Use python and write my results in a CSV that I quickly import into R and do my fancy stats.

Tbf python's stats implementations can be garbage; the last time I checked you can't do multiple levels for hierarchical regression.

carbocation2y ago

My workflow is similar to yours: python for deep learning and surface reconstruction. R for stats and plots.

I use go extensively for data preprocessing. Sounds weird but it works well for highly repetitive conversion tasks like DICOM parsing, converting EKGs to numpy, etc.

_huayra_2y ago

It's hard to learn a language for fun, so I'd pick something that fits your needs to build something (or even just your curiosity). Elixir and Prolog, although both cool, might not fit the bill because they really excel at one particular thing.

Golang is a popular answer, as you can start building stuff with it fairly quickly (especially compared to Rust). Java can also be useful if you haven't learned it and find a use case (although you will hear it bemoaned as the "New COBOL", there is still a lot of work done using it).

samuell2y ago

I've been thinking to learn Rust for these use cases, but always get frustrated with the complexity.

I find Go is a great middle-ground though! And now there starts to be a few more bio-related tools and toolkits out there, including:

- https://github.com/vertgenlab/gonomics

- https://github.com/biogo/biogo

- https://github.com/pbenner/gonetics

- https://github.com/shenwei356/bio

... except from there being some really popular bio tools written in Go, like:

- https://github.com/shenwei356/seqkit

I think Go lost a bit of steam in bio after Rust started to take off, but it seems the field is growing to such an extent, and people are also starting to realize Rust isn't the answer to everything. I.e. it is fantastic for fast tools, but for replacing Python for all of the various ad hoc coding in biology ... nah, not so much. That's where I think Go shines.

refulgentis2y ago· 4 in thread

I felt like I learned more about the author than Mojo.

- Never actually runs it. Seriously.

- Wants us to know it's definitely not a real parser as compared to Needlepoint...then 1000 words later, "real parser" means "handles \r\n...and validates 1st & 3rd lines begin with @ and +...seq and qual lines have the same length".
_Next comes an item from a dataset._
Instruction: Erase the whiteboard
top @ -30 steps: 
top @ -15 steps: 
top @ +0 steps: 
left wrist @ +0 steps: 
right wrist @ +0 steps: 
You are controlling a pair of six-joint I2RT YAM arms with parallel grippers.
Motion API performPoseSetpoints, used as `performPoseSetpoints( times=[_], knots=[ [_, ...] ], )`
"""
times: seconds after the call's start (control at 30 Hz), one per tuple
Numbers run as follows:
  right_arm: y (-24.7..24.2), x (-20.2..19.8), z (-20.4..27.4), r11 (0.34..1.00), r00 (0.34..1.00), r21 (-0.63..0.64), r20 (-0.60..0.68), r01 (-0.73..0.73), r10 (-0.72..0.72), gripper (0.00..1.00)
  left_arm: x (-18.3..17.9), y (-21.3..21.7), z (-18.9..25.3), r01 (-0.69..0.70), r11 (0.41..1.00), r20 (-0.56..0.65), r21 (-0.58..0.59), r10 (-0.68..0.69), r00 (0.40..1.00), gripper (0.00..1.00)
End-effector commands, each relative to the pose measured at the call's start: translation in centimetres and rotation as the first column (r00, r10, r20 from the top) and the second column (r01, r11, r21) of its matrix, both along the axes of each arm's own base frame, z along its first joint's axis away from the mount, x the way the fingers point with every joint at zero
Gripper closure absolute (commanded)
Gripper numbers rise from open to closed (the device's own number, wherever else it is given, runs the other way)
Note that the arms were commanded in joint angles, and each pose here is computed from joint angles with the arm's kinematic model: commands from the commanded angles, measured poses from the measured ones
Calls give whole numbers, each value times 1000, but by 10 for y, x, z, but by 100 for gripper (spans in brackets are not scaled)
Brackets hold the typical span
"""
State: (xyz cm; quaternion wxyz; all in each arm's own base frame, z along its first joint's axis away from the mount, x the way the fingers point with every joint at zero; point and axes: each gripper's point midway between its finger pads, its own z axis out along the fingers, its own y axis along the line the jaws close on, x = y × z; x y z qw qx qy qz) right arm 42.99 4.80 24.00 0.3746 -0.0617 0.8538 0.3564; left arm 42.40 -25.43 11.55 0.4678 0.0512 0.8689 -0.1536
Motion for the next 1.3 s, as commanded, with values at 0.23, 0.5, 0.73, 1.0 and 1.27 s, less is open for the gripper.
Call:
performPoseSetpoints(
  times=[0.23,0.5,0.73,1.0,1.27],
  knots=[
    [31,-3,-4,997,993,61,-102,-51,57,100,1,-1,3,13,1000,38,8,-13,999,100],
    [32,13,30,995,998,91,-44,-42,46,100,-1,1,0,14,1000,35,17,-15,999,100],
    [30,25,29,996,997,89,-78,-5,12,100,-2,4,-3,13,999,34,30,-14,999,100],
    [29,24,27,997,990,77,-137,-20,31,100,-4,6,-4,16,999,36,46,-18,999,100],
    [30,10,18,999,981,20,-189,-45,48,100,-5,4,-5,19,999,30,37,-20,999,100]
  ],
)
- At the end, "Julia is faster!!!!" off a one-off run on their own machine, comparing it to benchmark times on the Mojo website

It reads as an elaborate way to indicate they don't like that the Mojo website says it's faster, coupled to a entry-level explanation of why it is faster, coupled to disturbingly poor attempts to benchmark without running Mojo code

jakobnissen2y ago

I feel like if you believe my conclusion was that "Julia is faster" then you are missing the point.

The point is that the original blogs claims of "Mojo is faster" isn't right - it's comparing different programs. That implementation in Mojo is faster than Needletail - but that doesn't say very much and I prove it by also beating Needletail in Julia by using the same algorithm as Mojo does. So it's the algorithm. Not Mojo. Not Julia.

Also, did you even read my discussion on how much a parser ought to validate? Your resume is completely missing the point.

refulgentis2y ago

Yeah, I got the joke, and understood the parser.

It's just, the content length : content ratio is high - all I got out of it was you don't like the Mojo speed claim & genomics parsing is text parsing*

Don't take that the wrong way, I feel bad. It's just bad for me - I'm a mobile developer, so I was way out of my domain, I've barely written Python, Julia is a complete abstraction to me outside of HN. An alternative way to think about it is, I shouldn't have expected an in-depth analysis of Mojo.

* i mean, everything is bytes parsing, but it always tickles me when I find out other domains aren't castles in the sky, speaking an alien language

1 more reply

cbkeller2y ago

It looks like you very dramatically missed the point

refulgentis2y ago

Please, explain

zer00eyz2y ago· 4 in thread

>>> As a bioinformatician who is obsessed with high-performance, high-level programming, that's right in my wheelhouse!... Mojo currently only runs on Ubuntu and MacOS, and I run neither. So, I can't run any Mojo code

1. Back to the rust vs mojo article that kicked this off... this isnt someone who is going to use rust.

2. Availably, portability, ease of use... These are the reasons python is winning.

3. I am baffled that this person has to write code as part of their job, and does not know what a VM is! Note: This isnt a slight against the author, I doubt they are an isolated case. I think this is my own cognitive dissonance showing.

jakobnissen2y ago

Author here. I do know about VMs. Is it too lazy for me to write that article and not bother to install a VM with Mojo (and Rust and Julia, to benchmark in the same environment)? Maybe. If this was for my work I certainly would have felt compelled to.

On the other hand, the fact that Mojo doesn't run on Windows and most Linux distros is a point in itself. And also, would the blog post really be substantially improved if I had gotten the number of milliseconds right for the Mojo implementation on my computer? Of course not. It should be clear that the implementations are incomparable, and that a similar Julia implementation is very fast which implies that the reason the original Mojo implementation allegedly beat Rust is not because Mojo is faster. It's just a different program.

zer00eyz2y ago

>> Is it too lazy for me to write that article and not bother to install a VM with Mojo

Yes.

Would you talk about a book you didn't read? Or a movie you didn't see? Not on any meaningful level.

3 more replies

refulgentis2y ago

Got the same general impression, TL;DR: wrote a benchmark article without...running it? Then you conclude with "the language I use is faster!!!" based on a one-off run on your machine, which surely isn't the same machine Mojo used to run bechmarks for their website copy?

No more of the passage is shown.